A graduation ceremony is an event where the commencement speaker tells thousands of students dressed in identical caps and gowns that “individuality” is the key to success.
– Robert Orben
Saturday evening, I listened to the salutatorian, valedictorian and student-selected faculty addresses at my sister Kirstie’s graduation.
The final speech from retiring physical education teacher, Mr. Butcher, made me want to get into an argument.
Though it wasn’t all particularly moving, the rhetoric of each of the preceding speakers hadn’t made me want to argue with any of them.
“Don’t ever fool yourself into thinking that life is not a competition,” Mr. Butcher told my sister and her class.

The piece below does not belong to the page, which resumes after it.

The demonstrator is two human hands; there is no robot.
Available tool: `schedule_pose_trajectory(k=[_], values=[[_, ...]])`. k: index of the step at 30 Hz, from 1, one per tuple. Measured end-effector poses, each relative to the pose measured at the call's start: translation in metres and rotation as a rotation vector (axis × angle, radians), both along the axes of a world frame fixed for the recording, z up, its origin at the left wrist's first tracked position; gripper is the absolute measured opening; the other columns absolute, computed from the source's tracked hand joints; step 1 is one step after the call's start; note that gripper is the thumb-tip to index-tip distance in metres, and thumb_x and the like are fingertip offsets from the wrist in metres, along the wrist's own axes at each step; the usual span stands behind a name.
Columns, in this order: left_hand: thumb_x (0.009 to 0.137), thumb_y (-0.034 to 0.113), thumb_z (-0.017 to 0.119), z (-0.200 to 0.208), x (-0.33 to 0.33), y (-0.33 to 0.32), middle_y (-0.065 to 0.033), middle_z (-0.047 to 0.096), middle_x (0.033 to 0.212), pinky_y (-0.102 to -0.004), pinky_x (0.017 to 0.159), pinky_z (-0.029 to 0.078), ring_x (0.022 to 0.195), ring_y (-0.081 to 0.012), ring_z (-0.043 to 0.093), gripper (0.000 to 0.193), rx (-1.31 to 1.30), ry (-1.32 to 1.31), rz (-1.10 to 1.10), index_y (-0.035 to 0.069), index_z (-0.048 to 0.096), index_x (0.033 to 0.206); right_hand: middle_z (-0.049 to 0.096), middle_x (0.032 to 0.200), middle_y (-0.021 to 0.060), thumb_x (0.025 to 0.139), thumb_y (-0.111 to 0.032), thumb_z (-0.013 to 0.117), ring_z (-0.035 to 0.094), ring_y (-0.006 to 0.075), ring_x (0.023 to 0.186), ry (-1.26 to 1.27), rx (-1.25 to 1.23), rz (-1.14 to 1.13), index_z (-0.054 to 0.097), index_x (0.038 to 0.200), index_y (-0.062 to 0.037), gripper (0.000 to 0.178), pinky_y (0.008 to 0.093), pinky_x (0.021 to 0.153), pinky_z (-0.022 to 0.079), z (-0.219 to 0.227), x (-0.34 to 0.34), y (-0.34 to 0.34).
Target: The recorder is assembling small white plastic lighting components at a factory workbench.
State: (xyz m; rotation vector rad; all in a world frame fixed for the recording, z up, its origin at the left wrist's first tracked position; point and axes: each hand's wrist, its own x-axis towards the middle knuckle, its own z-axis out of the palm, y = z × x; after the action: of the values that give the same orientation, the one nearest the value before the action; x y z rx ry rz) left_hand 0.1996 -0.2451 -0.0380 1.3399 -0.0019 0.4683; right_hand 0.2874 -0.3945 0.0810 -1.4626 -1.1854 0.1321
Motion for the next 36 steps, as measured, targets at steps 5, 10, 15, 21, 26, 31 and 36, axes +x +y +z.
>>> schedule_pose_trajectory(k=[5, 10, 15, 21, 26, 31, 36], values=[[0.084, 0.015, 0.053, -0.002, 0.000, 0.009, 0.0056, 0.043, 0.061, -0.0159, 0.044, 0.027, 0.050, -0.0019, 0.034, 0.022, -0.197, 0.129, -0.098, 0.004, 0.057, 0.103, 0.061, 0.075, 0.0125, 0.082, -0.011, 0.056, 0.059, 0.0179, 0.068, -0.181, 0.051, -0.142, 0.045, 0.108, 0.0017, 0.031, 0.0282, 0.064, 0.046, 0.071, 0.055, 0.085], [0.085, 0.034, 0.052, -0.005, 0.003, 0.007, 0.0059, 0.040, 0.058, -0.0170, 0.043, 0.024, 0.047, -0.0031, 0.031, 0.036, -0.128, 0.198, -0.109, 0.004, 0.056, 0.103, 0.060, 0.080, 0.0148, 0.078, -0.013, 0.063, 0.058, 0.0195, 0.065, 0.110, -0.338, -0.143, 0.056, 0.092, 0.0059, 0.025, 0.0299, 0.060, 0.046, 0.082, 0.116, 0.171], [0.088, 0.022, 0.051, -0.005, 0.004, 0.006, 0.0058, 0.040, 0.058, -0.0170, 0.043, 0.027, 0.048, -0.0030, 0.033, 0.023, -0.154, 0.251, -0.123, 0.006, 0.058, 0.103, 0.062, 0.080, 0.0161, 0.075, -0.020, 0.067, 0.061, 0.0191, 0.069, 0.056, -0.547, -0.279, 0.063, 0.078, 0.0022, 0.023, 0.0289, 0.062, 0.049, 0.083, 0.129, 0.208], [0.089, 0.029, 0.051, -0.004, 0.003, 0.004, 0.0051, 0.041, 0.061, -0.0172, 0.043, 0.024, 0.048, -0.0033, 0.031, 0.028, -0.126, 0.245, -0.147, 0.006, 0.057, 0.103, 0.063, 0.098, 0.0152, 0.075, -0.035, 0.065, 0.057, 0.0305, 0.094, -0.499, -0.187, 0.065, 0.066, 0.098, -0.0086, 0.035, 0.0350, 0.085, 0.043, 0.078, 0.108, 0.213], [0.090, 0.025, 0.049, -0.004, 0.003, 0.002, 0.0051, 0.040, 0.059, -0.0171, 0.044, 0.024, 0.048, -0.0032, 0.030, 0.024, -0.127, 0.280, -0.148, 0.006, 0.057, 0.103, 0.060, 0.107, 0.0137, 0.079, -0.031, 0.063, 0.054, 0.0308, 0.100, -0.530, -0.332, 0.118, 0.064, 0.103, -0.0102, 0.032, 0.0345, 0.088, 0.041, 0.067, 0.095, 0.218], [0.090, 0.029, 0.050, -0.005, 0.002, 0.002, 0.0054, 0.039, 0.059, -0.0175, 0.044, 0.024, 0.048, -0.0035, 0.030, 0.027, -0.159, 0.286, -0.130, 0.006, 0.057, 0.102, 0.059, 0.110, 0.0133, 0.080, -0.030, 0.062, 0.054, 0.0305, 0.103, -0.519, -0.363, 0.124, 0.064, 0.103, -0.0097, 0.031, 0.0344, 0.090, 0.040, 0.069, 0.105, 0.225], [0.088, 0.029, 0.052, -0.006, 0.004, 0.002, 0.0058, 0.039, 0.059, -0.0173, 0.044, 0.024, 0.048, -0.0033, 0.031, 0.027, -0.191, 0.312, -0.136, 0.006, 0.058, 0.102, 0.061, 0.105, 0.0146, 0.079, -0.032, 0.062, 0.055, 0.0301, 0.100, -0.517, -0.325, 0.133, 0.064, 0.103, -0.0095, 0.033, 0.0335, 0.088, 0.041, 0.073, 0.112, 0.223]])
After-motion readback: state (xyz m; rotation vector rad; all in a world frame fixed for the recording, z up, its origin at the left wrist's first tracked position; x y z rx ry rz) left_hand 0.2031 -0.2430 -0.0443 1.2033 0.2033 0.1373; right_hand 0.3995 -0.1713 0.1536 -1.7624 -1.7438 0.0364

He went on to explain their competitors would always be waiting for them to make excuses for why they failed. Their employers, though, wouldn’t care how or why the failed.
I got the feeling that Mr. Butcher took a hard-line approach in his teaching. I’ve known and been taught by several iterations of Mr. Butcher. Maybe you have as well.

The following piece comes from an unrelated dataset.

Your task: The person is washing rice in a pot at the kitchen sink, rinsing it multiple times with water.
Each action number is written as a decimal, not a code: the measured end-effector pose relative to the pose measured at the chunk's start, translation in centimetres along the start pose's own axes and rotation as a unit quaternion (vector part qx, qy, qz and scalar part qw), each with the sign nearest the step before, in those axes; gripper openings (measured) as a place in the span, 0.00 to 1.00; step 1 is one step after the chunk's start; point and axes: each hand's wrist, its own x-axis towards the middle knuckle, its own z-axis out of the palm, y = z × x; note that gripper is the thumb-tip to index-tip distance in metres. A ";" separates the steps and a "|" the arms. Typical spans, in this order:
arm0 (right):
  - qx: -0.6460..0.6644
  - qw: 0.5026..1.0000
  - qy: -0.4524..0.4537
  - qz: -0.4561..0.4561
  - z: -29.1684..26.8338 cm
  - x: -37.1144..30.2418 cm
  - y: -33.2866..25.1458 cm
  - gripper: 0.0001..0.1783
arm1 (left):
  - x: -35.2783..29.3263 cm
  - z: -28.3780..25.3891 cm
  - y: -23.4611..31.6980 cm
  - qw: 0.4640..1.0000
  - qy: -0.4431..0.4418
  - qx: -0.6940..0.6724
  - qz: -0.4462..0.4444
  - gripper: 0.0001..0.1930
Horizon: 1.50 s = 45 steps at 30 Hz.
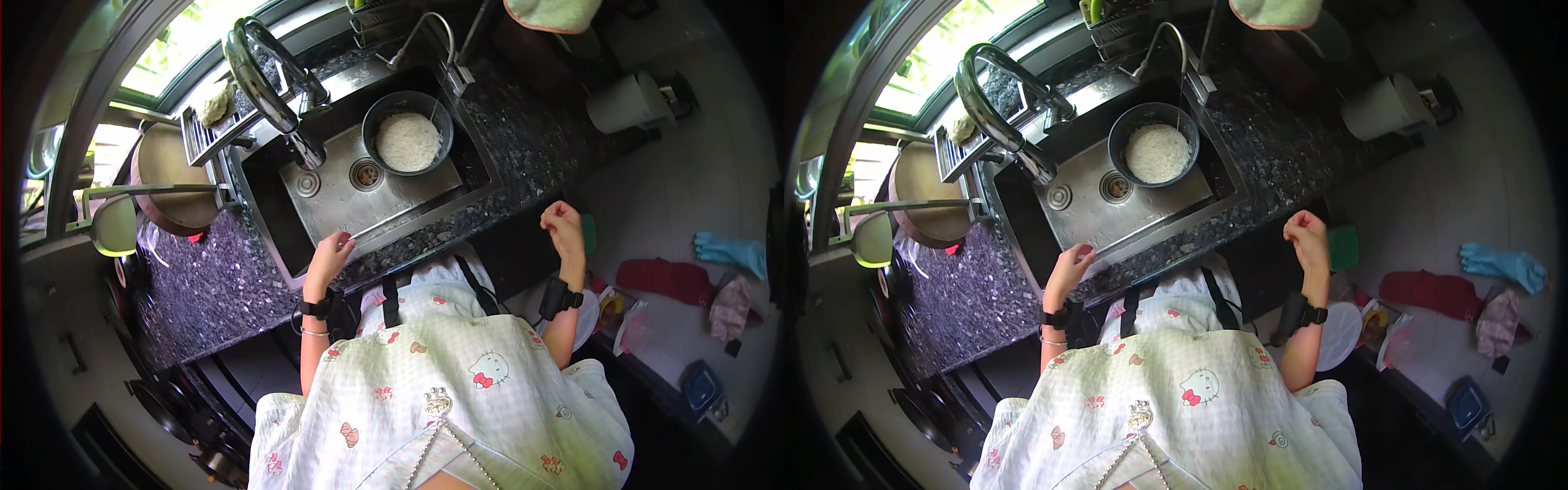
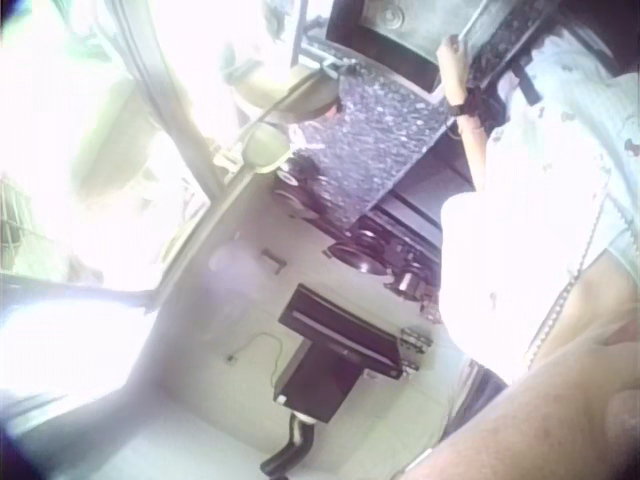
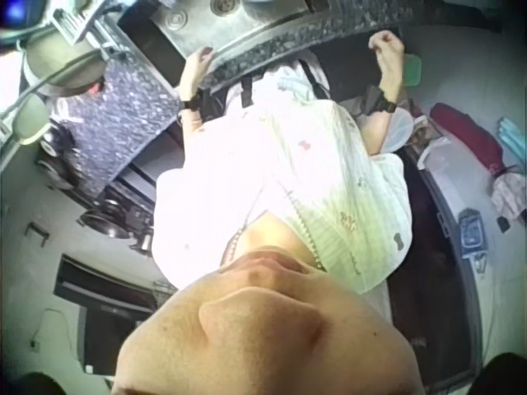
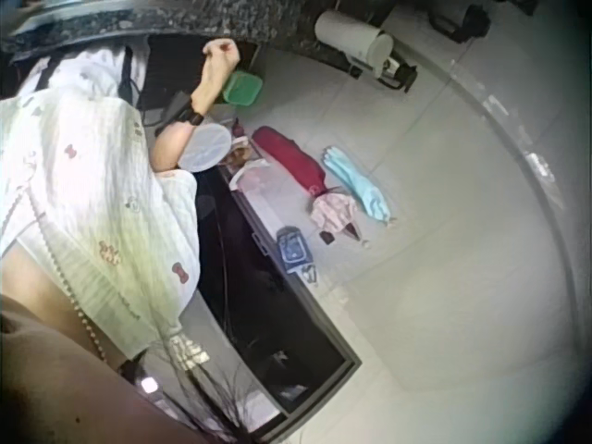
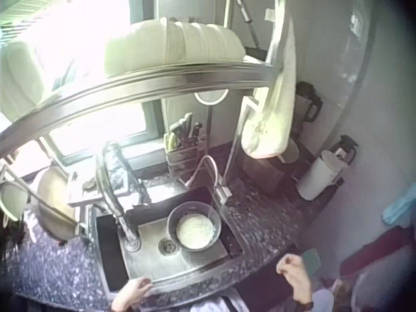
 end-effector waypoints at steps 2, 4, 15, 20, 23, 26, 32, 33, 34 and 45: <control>0.019 0.999 0.031 0.029 2.5 -2.9 -0.3 0.13 | 0.7 0.3 -0.1 0.999 -0.020 0.020 0.025 0.15; -0.018 0.998 0.037 0.036 1.0 -3.6 1.3 0.12 | 1.4 0.5 1.0 0.996 -0.049 0.050 0.054 0.14; 0.088 0.991 0.035 0.089 -4.3 -3.0 4.1 0.07 | 4.4 3.8 5.8 0.985 -0.102 0.099 0.093 0.15; 0.079 0.992 -0.032 0.090 -6.1 2.1 1.1 0.08 | 8.8 8.1 8.3 0.976 -0.147 0.078 0.141 0.14; 0.002 0.996 -0.065 0.066 -6.4 5.6 -0.2 0.08 | 11.1 10.3 10.2 0.984 -0.106 0.074 0.124 0.14; -0.305 0.934 -0.147 -0.114 -6.0 9.9 2.2 0.07 | 11.1 12.3 13.0 0.991 -0.060 0.061 0.099 0.14; -0.578 0.590 -0.491 -0.279 7.6 13.6 2.3 0.11 | 4.1 14.3 13.6 0.997 0.057 -0.032 0.028 0.13; -0.647 0.488 -0.517 -0.275 9.2 15.4 4.0 0.11 | 2.7 14.5 13.4 0.997 0.069 -0.041 0.014 0.13; -0.708 0.391 -0.527 -0.263 9.9 17.6 5.8 0.12 | 1.5 14.6 13.4 0.995 0.091 -0.036 -0.005 0.13; -0.898 -0.048 -0.425 -0.107 12.4 26.3 17.5 0.26 | -8.7 14.2 11.8 0.951 0.199 -0.166 -0.167 0.14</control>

I don’t dislike Mr. Butcher.
I disagree with him.
I don’t want to call him names.
I want to ask him questions.
I don’t want to compete with him.
I want to engage him.
I don’t see life as a competition. Further, I’m not preparing my students to compete. Perhaps I am, but without the goal of competition.
Either way, Mr. Butcher and I differ in our pedagogies.

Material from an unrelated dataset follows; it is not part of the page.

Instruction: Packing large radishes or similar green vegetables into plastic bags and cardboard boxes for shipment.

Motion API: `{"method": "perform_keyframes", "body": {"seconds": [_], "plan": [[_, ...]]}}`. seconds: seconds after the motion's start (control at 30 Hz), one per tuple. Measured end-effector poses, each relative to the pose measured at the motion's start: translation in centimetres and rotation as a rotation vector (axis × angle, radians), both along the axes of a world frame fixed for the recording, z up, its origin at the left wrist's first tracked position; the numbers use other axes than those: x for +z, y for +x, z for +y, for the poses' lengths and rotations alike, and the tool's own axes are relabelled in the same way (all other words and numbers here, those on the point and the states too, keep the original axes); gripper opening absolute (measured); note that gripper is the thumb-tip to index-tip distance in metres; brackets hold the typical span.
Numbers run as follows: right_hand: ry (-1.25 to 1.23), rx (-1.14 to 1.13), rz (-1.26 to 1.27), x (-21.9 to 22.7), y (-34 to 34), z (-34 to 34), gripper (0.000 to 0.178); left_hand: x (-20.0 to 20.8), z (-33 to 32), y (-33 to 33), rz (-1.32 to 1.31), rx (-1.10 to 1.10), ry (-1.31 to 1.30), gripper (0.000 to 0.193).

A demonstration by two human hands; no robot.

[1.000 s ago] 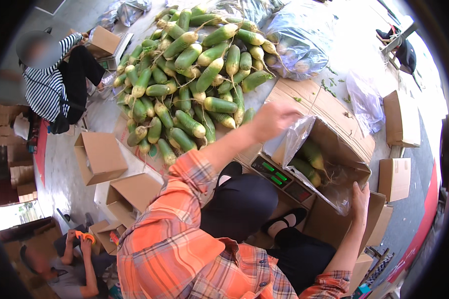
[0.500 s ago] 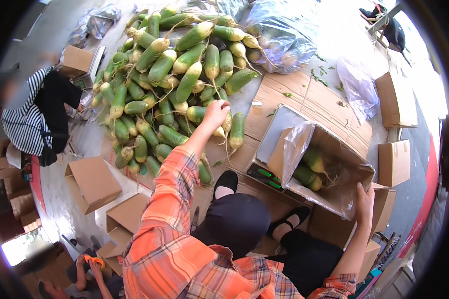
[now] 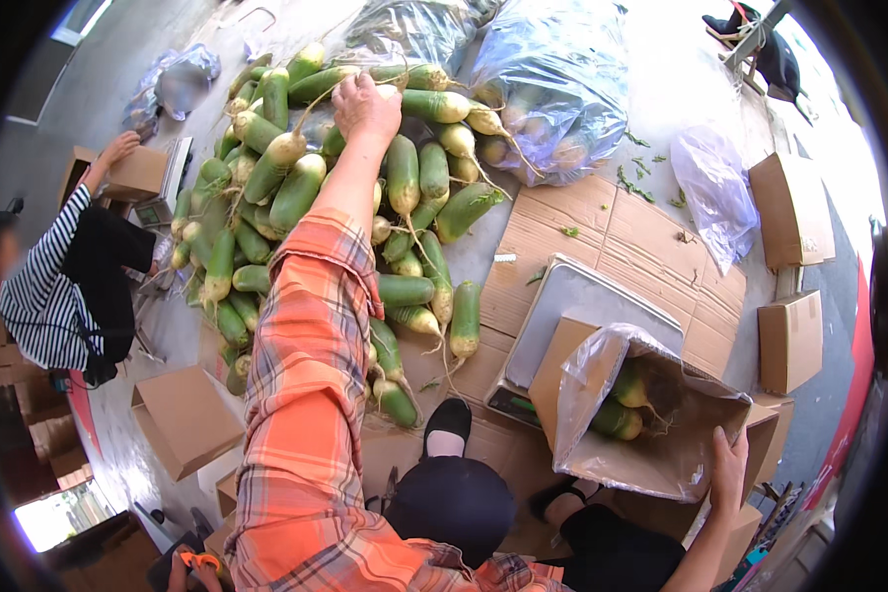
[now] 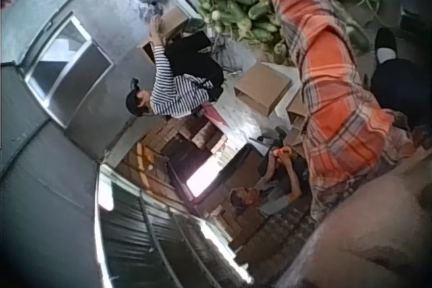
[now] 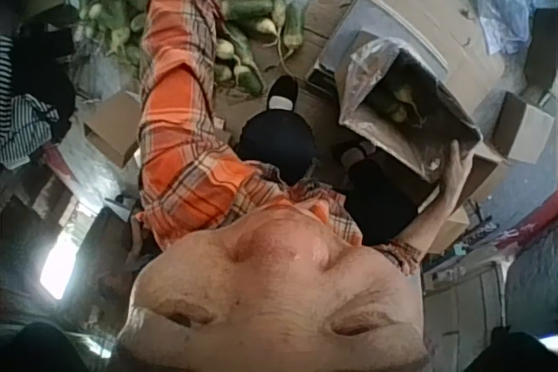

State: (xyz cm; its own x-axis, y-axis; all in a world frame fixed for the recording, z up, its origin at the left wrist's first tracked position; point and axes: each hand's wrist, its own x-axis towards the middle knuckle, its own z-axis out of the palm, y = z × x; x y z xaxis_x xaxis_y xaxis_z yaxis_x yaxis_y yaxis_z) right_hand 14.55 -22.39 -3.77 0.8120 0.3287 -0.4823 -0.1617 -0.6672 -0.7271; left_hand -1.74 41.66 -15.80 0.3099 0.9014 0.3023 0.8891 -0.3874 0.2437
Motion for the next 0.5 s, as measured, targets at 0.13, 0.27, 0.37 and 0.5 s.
{"method": "perform_keyframes", "body": {"seconds": [0.13,0.27,0.37,0.5], "plan": [[0.012,-0.016,0.033,0.2,0.1,0.3,0.047,-0.2,0.0,3.0,0.059,0.003,-0.168,0.069],[0.029,-0.028,0.069,0.1,0.5,0.2,0.047,-0.7,-1.0,4.3,0.172,-0.099,-0.261,0.046],[0.054,-0.043,0.106,0.4,0.8,0.9,0.047,-5.0,-1.5,3.3,0.096,-0.218,-0.098,0.031],[0.057,-0.019,0.091,0.3,1.1,0.4,0.046,-4.8,-3.7,0.2,-0.147,-0.363,-0.023,0.032]]}}
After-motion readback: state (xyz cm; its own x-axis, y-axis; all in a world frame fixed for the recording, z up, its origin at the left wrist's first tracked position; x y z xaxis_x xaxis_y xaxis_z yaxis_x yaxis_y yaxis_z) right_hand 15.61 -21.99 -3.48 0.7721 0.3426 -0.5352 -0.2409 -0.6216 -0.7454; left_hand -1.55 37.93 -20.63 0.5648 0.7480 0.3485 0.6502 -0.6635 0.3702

Though highly unlikely, if Mr. Butcher and I were to meet someday, there’d be many conversations worth having.
Retiring this year after 30+ years of teaching, he has more first person historical knowledge of teaching than most people I know. I’d enjoy learning with him.
Mr. Butcher’s speech and my disagreement with it also led me to think of the 140 Characters Conference next week in New York.
The tagline for the conference, “the state of now” excites me in the same way my mind starts churning when Chris writes about building modern schools. I like the idea of knowing where we are now.
We spend so much time talking forward and backward about then, that now gets little attention.
I wish I could be in the room at the conference next week.
Mr. Butcher’s speech highlighted the difference of my now and his now. My now is wrapped in learning with students toward the possibilities or interdependence and collaboration. Mr. Butcher’s now is one of competition and winners and losers. Both really, both felt passionately, both at odds with one another.
In the same way I wish I could sit for an hour and record a conversation with Mr. Butcher, I wish I could track the differences and similarities of the perceptions of nows that take the stage at the 140 Characters Conference.
I wonder if they would be so similarly different.